Cullen Commission does Serious Probe in Money Laundering

Last week, the Cullen Commission investigation concerning the money laundering probe took an important turn in recording testimonies of several senior officials of the British Columbia Lottery Corporation. The inquiring team has been at the forefront to dig out the hidden information from even the smallest source to disclose the infamous case’s truth finally. The commission is adamant about collecting information; however, the Crown corporation has remained inactive throughout the team’s probe.

As per the report, counsel Alisson Latimer and Patrick McGowan have investigated the links of former and current employees of the corporation during the questioning. The officials enquired about the causes that restrained the entity from stopping the criminal operations inside the premise. Through testimonies and video evidence, the commission has discovered that a whopping amount of cash in duffle bags has been accepted by the casino employees.
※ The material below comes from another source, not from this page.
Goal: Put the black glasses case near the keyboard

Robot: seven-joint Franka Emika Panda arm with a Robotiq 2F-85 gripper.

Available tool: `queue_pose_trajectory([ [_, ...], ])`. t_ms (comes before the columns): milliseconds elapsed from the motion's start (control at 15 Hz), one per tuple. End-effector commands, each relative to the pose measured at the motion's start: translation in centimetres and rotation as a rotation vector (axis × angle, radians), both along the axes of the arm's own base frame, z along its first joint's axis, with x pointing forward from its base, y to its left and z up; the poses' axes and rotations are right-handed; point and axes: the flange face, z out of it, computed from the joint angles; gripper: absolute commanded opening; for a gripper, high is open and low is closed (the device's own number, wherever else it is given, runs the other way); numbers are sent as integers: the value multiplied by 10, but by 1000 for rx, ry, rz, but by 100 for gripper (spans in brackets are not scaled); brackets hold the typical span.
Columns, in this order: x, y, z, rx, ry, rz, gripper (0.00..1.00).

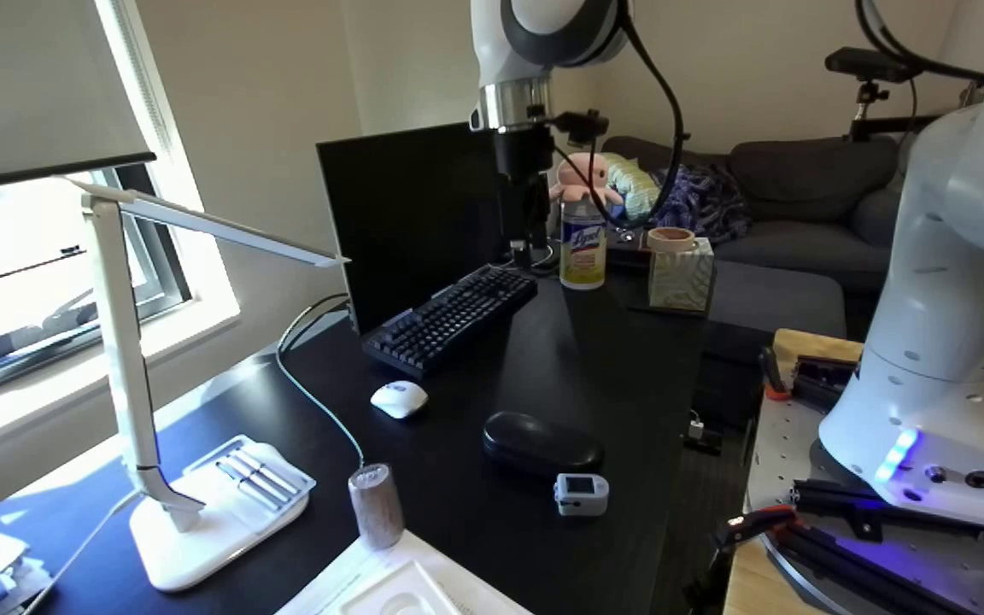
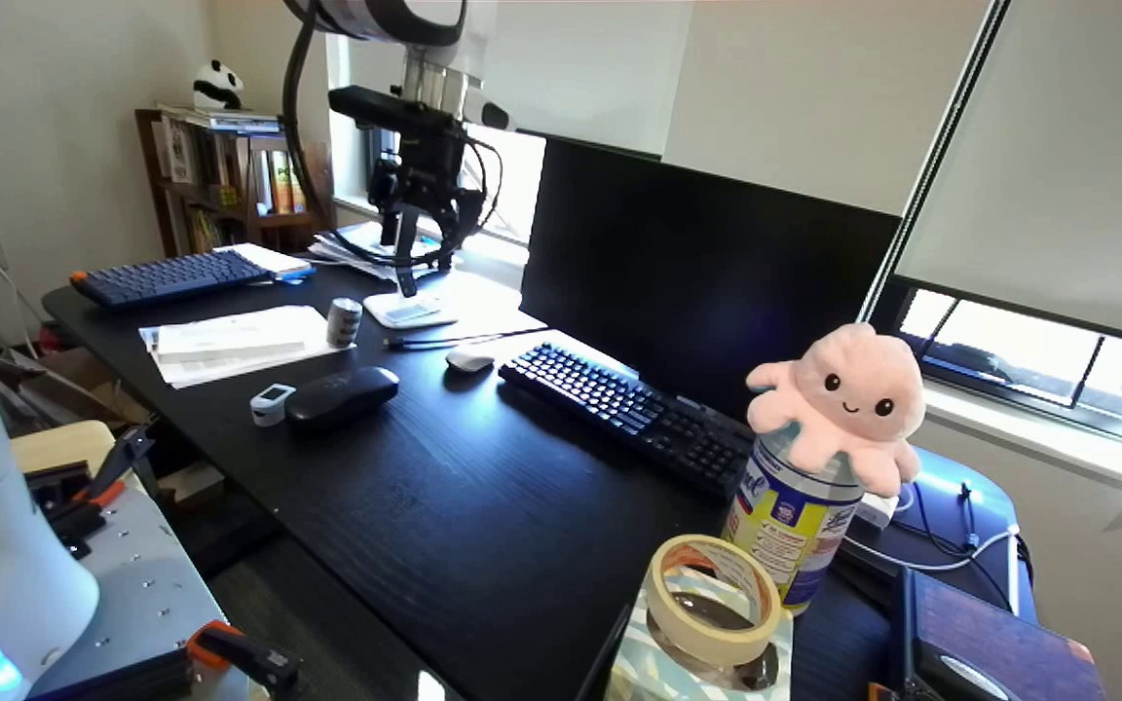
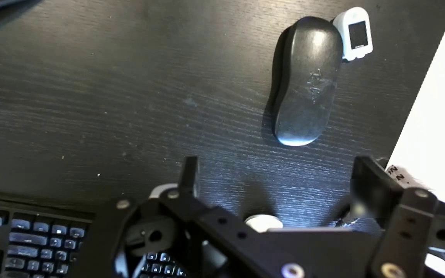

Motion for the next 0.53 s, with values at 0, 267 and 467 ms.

The BCLC has been charged with multiple accusations concerning the acceptance of cash transactions. The amount entered the premises in duffel bags with 20-dollar bills, fueling the rumors of money laundering inside the casino. The cash was rumored to have been pooled from the drug cartels of Vancouver or China-based criminal gangs. The casino and the Gaming Policy Enforcement Branch officials have been accused of showing the inability to solve the issue.
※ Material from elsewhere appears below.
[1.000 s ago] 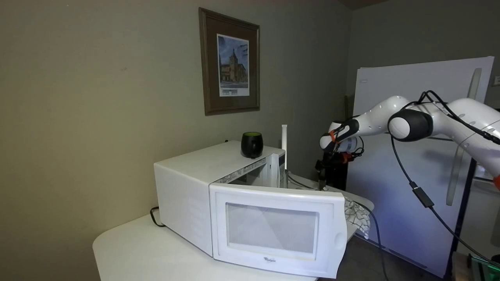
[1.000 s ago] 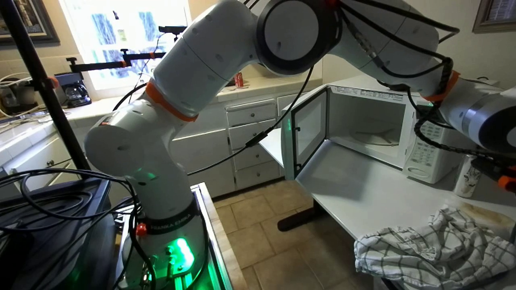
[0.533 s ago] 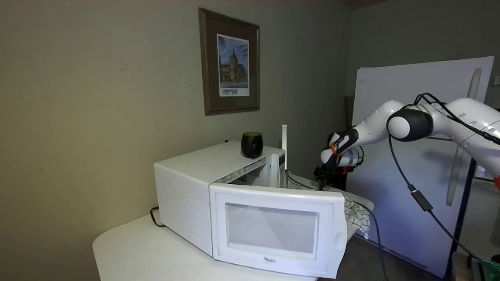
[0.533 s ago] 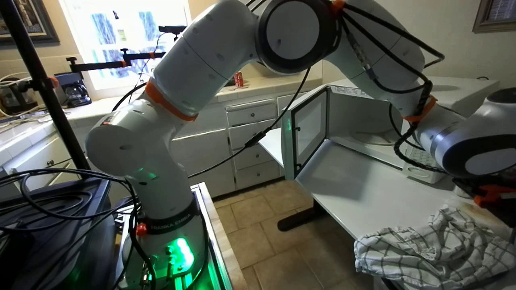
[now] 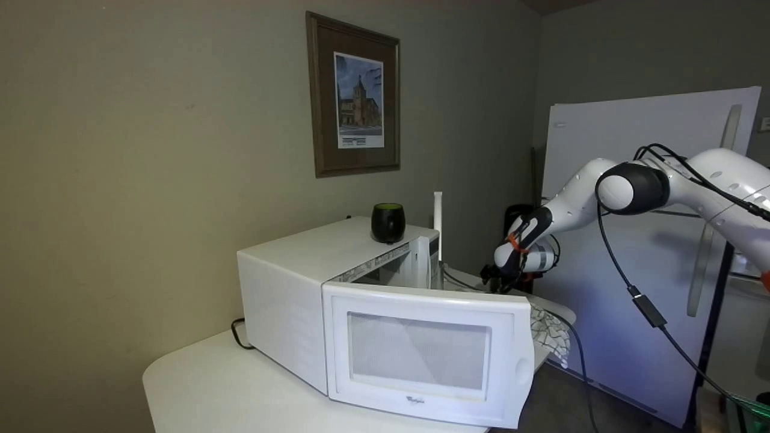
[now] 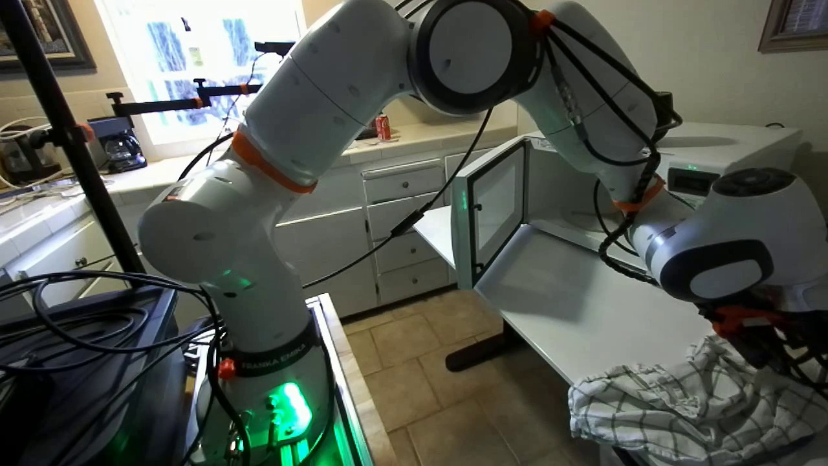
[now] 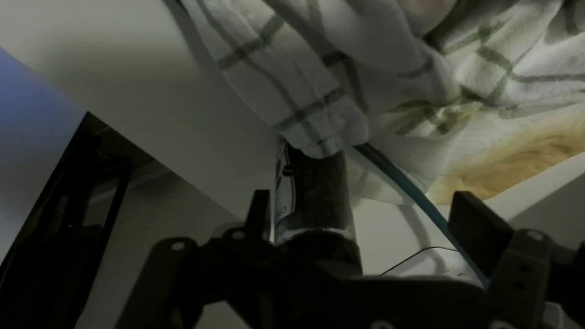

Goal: Put the spice bottle in the microwave

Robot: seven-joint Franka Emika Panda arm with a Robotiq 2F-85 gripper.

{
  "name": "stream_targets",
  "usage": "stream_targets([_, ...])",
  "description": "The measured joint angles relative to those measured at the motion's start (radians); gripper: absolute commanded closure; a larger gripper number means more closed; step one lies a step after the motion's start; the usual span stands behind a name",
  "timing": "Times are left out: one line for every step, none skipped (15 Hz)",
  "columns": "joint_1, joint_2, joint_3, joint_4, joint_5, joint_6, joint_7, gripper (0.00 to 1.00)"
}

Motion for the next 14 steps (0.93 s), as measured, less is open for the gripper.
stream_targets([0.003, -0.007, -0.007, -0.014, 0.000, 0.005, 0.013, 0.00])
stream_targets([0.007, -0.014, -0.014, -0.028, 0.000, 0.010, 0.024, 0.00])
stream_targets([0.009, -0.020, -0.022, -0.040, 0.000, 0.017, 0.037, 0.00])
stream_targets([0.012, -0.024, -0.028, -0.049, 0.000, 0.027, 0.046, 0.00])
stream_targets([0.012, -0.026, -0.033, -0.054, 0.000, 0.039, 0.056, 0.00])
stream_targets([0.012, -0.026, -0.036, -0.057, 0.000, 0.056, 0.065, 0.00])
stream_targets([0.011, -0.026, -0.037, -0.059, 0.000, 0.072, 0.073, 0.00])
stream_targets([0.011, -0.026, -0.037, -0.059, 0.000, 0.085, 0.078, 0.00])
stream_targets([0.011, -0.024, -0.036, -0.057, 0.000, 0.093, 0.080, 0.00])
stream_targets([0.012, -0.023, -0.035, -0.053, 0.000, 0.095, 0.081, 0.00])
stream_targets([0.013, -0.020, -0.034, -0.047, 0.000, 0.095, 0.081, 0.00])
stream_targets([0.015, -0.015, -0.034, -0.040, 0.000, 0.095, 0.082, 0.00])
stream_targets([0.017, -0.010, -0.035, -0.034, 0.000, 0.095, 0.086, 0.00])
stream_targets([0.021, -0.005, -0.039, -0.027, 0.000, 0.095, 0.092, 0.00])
The BCLC accepted the cash if the client belonged to the wealthy class. During the inquiry, the corporation’s investigator, Mike Hiller, disclosed about a CA$460,000 commission in 20-dollar bills in River Rock Casino and Resort. He added that when he questioned the surveillance manager about the cash, he told him that it was from a regular rich customer. The investigations by the Cullen Commission revealed that the BCLC’s top officials were concerned about the image of the industry because of the money-laundering allegations imposed on the entity. The statement given by the CEO of B.C casinos, Jim Lightbody, signaled that the corporation did not implement the source-of-income requirement to promote ambiguity amongst the clients. He added that the casino couldn’t refuse the transaction because they failed to prove that the cash was channeled through illegal activities and channels. The commission heard about the BCLC staff’s incapacity to inform the authorities about the corporation’s deliberate act of dealing in illegal cash inside the venue.